Researchers Use Machine Learning to Enhance Oil Recovery

In a new development, a team of Skoltech scientists and their industry colleagues have discovered a way to use machine learning to gauge thermal conductivity of rocks. This is a crucial parameter to enhance oil recovery, especially from shale.

Rock thermal conductivity is crucial for modeling a petroleum basin as well as to design enhanced oil recovery methods.
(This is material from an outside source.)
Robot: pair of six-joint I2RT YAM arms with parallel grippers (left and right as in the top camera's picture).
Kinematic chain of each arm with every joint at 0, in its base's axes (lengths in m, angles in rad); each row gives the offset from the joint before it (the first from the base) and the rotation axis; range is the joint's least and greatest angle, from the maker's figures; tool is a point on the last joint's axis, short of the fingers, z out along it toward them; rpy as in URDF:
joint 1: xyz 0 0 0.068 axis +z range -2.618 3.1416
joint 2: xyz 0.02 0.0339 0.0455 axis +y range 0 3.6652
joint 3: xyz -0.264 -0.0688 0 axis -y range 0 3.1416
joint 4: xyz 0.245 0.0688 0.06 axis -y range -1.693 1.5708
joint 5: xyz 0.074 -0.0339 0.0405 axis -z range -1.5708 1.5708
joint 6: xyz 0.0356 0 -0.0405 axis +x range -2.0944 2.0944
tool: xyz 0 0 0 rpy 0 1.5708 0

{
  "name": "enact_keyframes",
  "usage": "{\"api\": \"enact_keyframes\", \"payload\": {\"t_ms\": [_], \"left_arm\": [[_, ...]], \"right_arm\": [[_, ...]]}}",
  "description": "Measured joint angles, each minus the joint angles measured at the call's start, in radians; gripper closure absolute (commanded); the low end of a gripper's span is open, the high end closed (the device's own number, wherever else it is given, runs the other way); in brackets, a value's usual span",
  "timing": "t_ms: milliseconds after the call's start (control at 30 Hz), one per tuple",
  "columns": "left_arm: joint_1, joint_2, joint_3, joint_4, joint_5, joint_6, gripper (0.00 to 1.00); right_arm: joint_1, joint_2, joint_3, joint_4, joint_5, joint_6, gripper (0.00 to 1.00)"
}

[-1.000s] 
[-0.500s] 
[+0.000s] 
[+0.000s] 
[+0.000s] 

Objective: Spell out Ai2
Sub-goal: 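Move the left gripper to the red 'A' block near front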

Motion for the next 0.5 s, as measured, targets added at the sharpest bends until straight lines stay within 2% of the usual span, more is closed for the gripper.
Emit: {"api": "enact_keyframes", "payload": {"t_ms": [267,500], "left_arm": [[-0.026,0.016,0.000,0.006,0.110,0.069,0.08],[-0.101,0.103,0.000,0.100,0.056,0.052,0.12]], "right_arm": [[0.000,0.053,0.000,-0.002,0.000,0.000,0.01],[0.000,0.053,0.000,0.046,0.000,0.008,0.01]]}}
Meanwhile, tertiary recovery methods allow oil field operators to extract significantly more crude oil than what is extracted using basic methods.
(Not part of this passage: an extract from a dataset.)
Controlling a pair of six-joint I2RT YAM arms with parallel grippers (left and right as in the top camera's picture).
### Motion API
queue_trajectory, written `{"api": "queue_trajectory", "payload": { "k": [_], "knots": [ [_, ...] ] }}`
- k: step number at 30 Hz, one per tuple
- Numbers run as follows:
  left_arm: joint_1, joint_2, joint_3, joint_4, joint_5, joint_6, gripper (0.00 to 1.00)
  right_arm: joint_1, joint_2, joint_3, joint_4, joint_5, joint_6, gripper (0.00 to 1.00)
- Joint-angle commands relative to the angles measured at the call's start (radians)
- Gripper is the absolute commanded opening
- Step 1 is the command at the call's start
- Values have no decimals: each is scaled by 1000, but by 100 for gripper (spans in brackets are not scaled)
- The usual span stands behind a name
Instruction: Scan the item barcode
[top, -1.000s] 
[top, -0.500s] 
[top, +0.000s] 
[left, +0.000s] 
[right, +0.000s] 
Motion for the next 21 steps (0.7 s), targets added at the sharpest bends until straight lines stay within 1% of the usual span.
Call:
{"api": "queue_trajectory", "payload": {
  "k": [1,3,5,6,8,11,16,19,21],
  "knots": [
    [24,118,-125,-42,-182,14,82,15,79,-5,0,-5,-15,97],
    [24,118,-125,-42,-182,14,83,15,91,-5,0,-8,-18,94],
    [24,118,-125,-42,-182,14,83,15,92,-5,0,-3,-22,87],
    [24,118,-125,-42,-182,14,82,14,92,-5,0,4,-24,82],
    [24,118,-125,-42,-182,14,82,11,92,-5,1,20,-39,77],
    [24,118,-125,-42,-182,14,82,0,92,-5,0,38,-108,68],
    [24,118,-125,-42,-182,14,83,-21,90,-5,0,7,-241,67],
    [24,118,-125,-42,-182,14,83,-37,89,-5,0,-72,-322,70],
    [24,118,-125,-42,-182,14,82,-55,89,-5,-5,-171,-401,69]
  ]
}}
Among many, thermal injection is a common enhanced oil recovery method. Using this, oil in the rock cavity is heated employing various means such as steam, and to use the method, it requires extensive knowledge of heat transfer procedures within a reservoir.
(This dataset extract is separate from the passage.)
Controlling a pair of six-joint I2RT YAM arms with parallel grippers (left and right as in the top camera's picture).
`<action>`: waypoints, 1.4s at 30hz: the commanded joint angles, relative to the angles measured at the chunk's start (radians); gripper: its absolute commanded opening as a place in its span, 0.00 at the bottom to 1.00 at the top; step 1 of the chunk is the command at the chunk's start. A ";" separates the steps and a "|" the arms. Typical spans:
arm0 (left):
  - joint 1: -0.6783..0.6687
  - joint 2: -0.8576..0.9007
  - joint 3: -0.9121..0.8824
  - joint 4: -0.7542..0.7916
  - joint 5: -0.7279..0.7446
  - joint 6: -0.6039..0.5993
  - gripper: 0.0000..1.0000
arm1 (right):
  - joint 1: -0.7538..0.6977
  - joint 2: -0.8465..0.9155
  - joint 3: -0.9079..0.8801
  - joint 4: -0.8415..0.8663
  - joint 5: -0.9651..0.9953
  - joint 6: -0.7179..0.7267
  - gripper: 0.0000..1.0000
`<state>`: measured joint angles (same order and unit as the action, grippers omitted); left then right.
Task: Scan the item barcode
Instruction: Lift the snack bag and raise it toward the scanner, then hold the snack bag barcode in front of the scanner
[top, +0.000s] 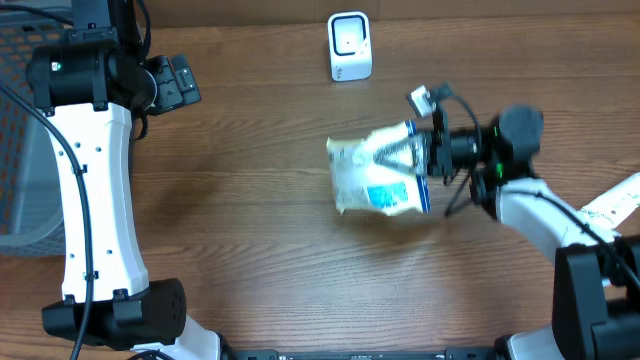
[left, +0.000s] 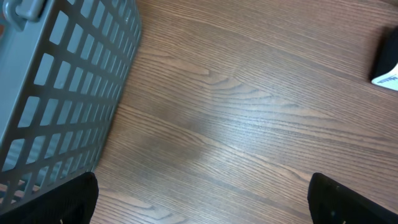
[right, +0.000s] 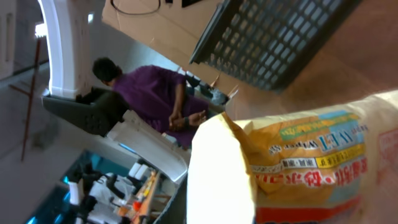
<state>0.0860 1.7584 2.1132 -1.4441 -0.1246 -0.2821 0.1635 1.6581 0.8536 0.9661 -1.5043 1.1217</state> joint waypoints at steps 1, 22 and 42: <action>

Lack of Satisfactory Results of currently used Tertiary Methods led to use of Indirect Ones

The use of any of these processes would require in situ measure of rock thermal conductivity. Nonetheless, this has turned out to be a herculean task that has not yet produced satisfactory results for practical use. To address this, scientists and practitioners resorted to indirect methods. These methods help to infer rock thermal conductivity using well-logging data. This is inferred using high-resolution picture that are generated of vertical variations in physical properties of rocks.

At present, three core problems do not allow direct measure of thermal conductivity within non-coring intervals. Firstly, it is time required for measurement. This is because petroleum engineers do not allow to put the well on hold for a long time, as it is economically not viable. Secondly, convection of drilling fluid that has been induced has a drastic impact on result of measurements. Finally, unstable shape of boreholes, which has some association with technical aspects of measurements.